### Activity
Please return, with no alterations, the lines below from the very first through the one that contains "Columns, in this".
== Segment start ==
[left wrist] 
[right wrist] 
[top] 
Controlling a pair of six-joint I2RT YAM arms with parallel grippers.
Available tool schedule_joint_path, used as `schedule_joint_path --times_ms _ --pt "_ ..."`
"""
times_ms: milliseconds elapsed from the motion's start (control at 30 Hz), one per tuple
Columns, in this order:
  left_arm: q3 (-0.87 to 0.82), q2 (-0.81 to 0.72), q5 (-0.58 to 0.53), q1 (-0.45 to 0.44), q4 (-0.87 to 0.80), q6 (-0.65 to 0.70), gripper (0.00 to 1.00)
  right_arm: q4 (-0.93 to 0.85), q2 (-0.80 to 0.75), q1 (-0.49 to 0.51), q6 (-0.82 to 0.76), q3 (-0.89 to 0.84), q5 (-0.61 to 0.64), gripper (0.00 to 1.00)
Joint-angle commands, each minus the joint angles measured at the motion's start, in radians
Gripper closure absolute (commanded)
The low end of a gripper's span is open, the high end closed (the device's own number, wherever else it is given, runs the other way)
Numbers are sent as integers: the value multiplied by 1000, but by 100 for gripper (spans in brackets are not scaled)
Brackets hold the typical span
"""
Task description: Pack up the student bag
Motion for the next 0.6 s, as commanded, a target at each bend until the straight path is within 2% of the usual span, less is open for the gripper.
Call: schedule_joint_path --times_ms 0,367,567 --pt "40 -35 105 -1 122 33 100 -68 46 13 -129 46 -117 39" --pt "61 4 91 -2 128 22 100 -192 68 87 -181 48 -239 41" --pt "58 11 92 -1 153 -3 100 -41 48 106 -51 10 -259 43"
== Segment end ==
### Written answer
[left wrist] 
[right wrist] 
[top] 
Controlling a pair of six-joint I2RT YAM arms with parallel grippers.
Available tool schedule_joint_path, used as `schedule_joint_path --times_ms _ --pt "_ ..."`
"""
times_ms: milliseconds elapsed from the motion's start (control at 30 Hz), one per tuple
Columns, in this order:

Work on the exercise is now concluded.